Welcome to the Bone Universe series, where a people live in home precariously perched upon sky-scraping pillars of living bone. Let’s spread our wings and soar over Updraft, by Fran Wilde.
In a city of living bone rising high above the clouds, where danger hides in the wind and the ground is lost to legend, a young woman must expose a dangerous secret to save everyone she loves.
Welcome to a world of wind and bone, songs and silence, betrayal and courage.
Kirit Densira cannot wait to pass her wingtest and begin flying as a trader by her mother’s side, being in service to her beloved home tower and exploring the skies beyond. When Kirit inadvertently breaks Tower Law, the city’s secretive governing body, the Singers, demand that she become one of them instead. In an attempt to save her family from greater censure, Kirit must give up her dreams to throw herself into the dangerous training at the Spire, the tallest, most forbidding tower, deep at the heart of the City.
As she grows in knowledge and power, she starts to uncover the depths of Spire secrets. Kirit begins to doubt her world and its unassailable Laws, setting in motion a chain of events that will lead to a haunting choice, and may well change the city forever – if it isn’t destroyed outright.
Plot-wise, there is nothing special about Updraft. Indeed, I found it remarkably generic. There’s a teenaged protagonist who discovers she possesses an unusual power. Because of this, a vague yet menacing organization tries to recruit her. She refuses their first overture, so they sabotage her life and leave her with no recourse but to agree. Cue dangerous initiation ceremony, learning the ways of the vague yet menacing organization, revelation of deep dark secrets, inevitable rebellion against the organization, villain is defeated by hero and dies in a fashion karmically appropriate to his crimes, roll credits. The sort of plot you can write in your sleep. No stunning surprises, shocking swerves, or big twists here; everything goes down exactly as it always does.

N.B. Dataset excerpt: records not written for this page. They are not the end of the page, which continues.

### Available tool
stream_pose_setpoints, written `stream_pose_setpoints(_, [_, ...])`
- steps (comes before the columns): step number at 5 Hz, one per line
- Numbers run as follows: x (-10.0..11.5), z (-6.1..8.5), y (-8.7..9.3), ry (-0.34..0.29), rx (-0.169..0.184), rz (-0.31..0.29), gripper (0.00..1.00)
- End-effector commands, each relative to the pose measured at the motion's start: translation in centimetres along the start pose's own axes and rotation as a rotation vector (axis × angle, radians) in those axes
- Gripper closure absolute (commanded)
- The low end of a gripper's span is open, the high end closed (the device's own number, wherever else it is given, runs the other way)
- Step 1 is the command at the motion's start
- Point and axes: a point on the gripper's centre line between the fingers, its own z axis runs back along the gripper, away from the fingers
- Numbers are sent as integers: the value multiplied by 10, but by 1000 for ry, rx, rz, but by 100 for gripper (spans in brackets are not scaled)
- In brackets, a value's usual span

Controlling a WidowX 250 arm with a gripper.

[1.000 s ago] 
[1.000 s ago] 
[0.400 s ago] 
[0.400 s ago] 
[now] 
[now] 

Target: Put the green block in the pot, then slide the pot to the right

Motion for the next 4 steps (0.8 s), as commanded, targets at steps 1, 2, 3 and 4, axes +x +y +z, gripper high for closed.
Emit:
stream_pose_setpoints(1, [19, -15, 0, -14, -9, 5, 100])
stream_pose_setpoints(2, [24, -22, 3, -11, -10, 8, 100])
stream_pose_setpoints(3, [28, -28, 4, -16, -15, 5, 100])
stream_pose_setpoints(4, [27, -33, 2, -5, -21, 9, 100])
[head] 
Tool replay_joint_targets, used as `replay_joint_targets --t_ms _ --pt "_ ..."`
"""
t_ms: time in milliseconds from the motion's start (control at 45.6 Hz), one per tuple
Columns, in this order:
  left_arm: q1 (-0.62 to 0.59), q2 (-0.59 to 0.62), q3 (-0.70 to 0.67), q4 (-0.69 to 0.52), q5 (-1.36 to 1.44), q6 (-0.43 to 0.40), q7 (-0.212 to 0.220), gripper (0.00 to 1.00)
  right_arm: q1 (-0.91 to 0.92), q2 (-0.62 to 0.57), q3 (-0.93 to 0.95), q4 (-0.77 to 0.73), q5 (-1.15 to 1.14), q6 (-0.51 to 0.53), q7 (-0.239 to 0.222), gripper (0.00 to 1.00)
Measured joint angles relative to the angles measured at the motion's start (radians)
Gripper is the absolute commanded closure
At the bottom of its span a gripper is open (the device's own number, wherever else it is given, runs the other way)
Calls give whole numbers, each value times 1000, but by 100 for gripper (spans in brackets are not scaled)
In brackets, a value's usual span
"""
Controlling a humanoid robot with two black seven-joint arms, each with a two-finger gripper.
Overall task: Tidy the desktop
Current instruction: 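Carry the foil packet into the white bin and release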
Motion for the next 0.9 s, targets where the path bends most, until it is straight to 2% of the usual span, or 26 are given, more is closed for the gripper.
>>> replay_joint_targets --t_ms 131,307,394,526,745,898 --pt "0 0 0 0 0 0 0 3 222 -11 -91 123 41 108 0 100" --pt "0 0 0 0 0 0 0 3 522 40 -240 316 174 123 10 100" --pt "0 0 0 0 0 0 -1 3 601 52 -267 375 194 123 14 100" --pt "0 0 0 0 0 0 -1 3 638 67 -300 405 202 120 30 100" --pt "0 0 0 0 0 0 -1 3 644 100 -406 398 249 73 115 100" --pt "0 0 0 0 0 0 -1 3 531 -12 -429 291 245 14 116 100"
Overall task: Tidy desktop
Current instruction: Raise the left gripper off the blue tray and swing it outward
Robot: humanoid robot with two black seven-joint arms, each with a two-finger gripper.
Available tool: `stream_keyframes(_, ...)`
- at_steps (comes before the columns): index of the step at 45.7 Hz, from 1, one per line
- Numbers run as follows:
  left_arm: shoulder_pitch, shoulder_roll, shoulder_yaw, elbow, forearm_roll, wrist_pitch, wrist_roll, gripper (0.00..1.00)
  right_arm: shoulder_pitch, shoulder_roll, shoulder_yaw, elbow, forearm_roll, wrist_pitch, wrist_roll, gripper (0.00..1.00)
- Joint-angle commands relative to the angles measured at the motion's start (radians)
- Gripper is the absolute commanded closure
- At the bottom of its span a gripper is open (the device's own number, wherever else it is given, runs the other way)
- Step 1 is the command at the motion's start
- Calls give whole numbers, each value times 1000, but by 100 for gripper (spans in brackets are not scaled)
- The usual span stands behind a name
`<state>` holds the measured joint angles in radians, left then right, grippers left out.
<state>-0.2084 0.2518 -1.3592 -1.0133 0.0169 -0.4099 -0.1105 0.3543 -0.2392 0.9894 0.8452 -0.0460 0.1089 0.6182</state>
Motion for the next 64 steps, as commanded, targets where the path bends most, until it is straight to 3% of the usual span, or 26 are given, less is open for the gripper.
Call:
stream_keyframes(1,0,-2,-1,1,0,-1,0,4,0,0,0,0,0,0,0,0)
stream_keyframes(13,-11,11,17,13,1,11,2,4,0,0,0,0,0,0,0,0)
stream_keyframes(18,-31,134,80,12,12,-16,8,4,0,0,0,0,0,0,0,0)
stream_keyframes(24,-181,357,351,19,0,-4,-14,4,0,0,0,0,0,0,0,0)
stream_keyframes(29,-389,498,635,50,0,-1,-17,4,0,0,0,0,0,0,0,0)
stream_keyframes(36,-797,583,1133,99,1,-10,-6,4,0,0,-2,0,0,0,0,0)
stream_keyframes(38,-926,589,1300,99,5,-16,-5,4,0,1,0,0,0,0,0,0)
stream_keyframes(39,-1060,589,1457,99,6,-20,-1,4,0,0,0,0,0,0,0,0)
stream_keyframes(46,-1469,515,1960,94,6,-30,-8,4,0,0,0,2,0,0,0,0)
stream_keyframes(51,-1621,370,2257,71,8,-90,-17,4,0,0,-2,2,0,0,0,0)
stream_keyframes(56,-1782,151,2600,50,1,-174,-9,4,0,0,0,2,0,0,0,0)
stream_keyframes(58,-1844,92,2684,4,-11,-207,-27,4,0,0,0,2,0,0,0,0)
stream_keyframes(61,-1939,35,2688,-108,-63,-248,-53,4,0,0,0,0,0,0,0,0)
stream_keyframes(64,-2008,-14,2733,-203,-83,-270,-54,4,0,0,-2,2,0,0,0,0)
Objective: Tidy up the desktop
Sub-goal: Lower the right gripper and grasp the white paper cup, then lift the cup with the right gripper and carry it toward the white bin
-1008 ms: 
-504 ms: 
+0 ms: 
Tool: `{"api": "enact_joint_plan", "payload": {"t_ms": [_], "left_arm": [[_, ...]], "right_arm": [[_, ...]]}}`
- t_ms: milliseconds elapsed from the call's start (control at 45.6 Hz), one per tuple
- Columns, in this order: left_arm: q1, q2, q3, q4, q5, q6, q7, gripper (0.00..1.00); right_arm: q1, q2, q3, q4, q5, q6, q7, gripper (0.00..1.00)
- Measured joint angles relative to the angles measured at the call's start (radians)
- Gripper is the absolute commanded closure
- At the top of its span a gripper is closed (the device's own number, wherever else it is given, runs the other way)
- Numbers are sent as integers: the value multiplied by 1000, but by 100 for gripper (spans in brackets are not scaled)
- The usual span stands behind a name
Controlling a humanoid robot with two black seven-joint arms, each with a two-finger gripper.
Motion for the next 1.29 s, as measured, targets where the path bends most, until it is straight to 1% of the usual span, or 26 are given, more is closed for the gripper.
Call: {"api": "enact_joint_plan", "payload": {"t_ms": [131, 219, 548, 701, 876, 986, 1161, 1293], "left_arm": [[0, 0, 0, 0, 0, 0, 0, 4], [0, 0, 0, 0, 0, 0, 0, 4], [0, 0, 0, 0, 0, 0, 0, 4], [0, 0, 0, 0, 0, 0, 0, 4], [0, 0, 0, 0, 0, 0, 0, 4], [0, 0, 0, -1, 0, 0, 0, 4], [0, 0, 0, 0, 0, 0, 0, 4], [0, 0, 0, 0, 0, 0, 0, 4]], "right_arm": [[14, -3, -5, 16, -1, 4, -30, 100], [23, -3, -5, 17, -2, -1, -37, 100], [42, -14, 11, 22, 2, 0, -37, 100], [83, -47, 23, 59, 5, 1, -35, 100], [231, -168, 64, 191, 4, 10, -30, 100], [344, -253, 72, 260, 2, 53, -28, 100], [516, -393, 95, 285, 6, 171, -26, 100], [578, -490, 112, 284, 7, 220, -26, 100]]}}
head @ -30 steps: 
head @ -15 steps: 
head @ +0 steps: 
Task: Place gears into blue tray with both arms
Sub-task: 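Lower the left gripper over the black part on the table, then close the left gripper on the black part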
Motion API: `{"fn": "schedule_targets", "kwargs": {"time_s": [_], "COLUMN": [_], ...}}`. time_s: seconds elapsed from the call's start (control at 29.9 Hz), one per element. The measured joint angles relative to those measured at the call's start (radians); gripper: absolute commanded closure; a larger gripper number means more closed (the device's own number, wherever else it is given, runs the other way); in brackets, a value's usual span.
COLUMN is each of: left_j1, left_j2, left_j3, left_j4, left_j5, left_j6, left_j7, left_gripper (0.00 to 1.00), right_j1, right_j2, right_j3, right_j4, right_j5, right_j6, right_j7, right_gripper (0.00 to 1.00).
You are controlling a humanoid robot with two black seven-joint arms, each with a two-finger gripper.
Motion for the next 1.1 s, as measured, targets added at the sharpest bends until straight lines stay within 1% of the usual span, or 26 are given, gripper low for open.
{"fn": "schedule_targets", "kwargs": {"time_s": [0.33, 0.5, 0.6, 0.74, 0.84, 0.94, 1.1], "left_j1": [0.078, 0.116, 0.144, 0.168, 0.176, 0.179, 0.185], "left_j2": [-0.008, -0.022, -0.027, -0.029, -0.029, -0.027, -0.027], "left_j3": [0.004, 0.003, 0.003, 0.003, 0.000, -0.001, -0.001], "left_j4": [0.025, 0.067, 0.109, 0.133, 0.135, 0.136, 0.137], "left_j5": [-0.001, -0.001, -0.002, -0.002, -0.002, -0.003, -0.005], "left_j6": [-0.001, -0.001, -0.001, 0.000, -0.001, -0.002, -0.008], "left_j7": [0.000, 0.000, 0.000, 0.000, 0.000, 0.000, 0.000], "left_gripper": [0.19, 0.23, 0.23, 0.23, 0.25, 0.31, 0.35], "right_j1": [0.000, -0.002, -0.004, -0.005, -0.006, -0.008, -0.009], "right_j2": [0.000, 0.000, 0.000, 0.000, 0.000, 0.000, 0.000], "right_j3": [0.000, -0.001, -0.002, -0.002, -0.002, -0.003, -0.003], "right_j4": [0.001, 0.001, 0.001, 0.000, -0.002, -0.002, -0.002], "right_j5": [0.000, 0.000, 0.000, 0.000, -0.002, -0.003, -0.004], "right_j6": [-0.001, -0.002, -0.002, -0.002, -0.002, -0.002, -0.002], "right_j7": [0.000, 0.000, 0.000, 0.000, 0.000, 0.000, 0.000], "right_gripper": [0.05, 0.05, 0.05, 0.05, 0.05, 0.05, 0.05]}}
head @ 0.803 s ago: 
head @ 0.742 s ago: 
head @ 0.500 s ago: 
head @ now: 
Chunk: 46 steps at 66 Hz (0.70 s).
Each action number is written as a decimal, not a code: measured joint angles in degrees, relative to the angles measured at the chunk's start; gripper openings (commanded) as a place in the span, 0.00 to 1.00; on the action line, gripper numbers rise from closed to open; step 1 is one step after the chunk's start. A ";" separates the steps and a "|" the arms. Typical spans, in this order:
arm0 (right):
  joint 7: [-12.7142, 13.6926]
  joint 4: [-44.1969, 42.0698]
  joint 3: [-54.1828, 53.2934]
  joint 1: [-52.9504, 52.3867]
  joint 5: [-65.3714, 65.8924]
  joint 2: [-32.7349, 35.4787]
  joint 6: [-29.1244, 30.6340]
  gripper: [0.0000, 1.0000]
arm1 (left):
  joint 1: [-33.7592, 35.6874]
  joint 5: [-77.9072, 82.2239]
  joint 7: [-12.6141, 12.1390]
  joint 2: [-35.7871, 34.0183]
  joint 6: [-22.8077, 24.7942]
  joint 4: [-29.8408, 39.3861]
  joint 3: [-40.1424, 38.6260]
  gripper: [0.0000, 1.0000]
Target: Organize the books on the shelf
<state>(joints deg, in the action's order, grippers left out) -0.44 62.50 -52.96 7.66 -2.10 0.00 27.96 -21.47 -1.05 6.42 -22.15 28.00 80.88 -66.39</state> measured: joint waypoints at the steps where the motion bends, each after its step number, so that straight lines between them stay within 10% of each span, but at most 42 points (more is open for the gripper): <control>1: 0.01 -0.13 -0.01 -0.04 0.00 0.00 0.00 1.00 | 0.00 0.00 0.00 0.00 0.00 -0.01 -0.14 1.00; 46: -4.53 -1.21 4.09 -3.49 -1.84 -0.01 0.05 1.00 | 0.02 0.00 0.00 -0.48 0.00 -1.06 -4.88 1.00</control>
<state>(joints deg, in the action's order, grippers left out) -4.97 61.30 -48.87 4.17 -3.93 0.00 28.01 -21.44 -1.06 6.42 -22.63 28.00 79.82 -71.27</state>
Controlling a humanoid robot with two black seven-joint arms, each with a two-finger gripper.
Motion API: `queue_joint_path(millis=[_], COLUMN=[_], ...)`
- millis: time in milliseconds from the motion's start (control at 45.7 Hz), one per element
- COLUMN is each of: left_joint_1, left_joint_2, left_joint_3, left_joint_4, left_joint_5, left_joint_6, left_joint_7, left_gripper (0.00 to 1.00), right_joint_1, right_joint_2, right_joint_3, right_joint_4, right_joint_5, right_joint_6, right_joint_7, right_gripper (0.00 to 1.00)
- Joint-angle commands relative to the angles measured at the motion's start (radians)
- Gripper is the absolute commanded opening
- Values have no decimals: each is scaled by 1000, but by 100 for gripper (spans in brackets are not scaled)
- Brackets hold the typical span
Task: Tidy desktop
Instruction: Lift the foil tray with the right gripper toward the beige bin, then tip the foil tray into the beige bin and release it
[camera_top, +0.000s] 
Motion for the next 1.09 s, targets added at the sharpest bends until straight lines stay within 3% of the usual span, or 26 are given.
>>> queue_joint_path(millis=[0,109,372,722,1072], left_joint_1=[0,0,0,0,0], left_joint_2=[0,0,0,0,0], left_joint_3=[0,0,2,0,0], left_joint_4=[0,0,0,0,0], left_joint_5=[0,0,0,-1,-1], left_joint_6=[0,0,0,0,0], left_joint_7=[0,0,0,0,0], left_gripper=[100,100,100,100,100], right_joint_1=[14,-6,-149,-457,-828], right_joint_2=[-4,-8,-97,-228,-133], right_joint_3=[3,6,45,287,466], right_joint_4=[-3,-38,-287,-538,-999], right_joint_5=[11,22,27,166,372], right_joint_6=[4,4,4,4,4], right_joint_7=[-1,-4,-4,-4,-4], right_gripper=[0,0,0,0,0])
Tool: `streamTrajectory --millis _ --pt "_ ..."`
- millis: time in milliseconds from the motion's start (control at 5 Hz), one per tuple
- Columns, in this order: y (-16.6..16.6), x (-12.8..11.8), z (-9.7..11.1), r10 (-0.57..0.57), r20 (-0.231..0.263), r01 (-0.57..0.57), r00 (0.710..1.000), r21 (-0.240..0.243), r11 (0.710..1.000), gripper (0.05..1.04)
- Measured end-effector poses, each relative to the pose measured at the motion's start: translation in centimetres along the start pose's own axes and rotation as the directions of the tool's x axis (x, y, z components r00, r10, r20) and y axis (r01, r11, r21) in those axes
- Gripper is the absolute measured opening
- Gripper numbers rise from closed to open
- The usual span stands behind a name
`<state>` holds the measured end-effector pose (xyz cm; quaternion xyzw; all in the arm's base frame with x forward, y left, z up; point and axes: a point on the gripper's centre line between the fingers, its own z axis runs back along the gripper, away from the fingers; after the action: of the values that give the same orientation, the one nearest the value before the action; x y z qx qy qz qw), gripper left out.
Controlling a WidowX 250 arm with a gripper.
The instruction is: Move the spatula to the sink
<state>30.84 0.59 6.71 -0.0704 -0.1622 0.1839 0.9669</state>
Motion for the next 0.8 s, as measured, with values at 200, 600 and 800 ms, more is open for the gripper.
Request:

Y’know, I really have to wonder about all these villainous organizations who think that the best way to get the protagonist to join their side is to abduct them, imprison them, abuse them, put them in lethal situations, and generally threaten their lives. It’s a real trend I’ve noticed lately: it happens in the Towers Trilogy by Karina Sumner-Smith, and the Veiled Worlds trilogy by Jo Anderton, and plenty of other works I’ve read. I mean, it’s villainous, but it’s not very smart. What really bugs me are the occasions when the recruiting strategy actually works for a time, and it’s only later that the protagonist has the huge revelation that this organization is in fact evil, as if they’d forgotten that the whole way the organization recruited them in the first place was through assault and kidnapping and blackmail and various other sundry means. Kirit seems really quick to accept that the Spire blackmailed her for her own good, and sabotaged her flight test for her own good, and imprisoned her in a room until she nearly starved for her own good, is what I’m saying. So when she was later horrified that they forced to her to fight Nat to the death, and she discovered they were secretly breeding Skymouths as living weapons to use against the City, I was thinking, “No, surely not! The Spire, that font of kindness and mercy, that bastion of morally upright behavior, would surely never stoops so low as to… pfffft! No, sorry, I can’t even think that and keep a straight face. What’d you expect, dumbass?”
Honestly, the plot doesn’t interest me so much as the setting. The beauty of speculative fiction is that it can give rise to an infinity of beautiful and unique worlds, each with scenery more bizarre and fantastic than the last. And that is Updraft’s strength: the spectacular setting it creates as the backdrop for its humdrum plot. A city above the clouds, whose inhabitants use artificial wings to fly between their towertop homes. Great pillars of living bone, growing ever upwards, whose inhabitants are constantly moving upwards into newly grown terraces. It’s a world unlike any other I have ever read about. And it raises so many fascinating questions. How long has this group been living in the bone towers? How long can they continue to live up there – are they in danger of running up against limits like the maximum height the towers can grow to or the air becoming too thin? What’s the surface below like? What prompted them to begin living in the towers in the first place? Are these bone spires unique, or common in their world? Are there other colonies of people elsewhere in the world? Hopefully, interesting questions like these will be given equally interesting answers in the books to come.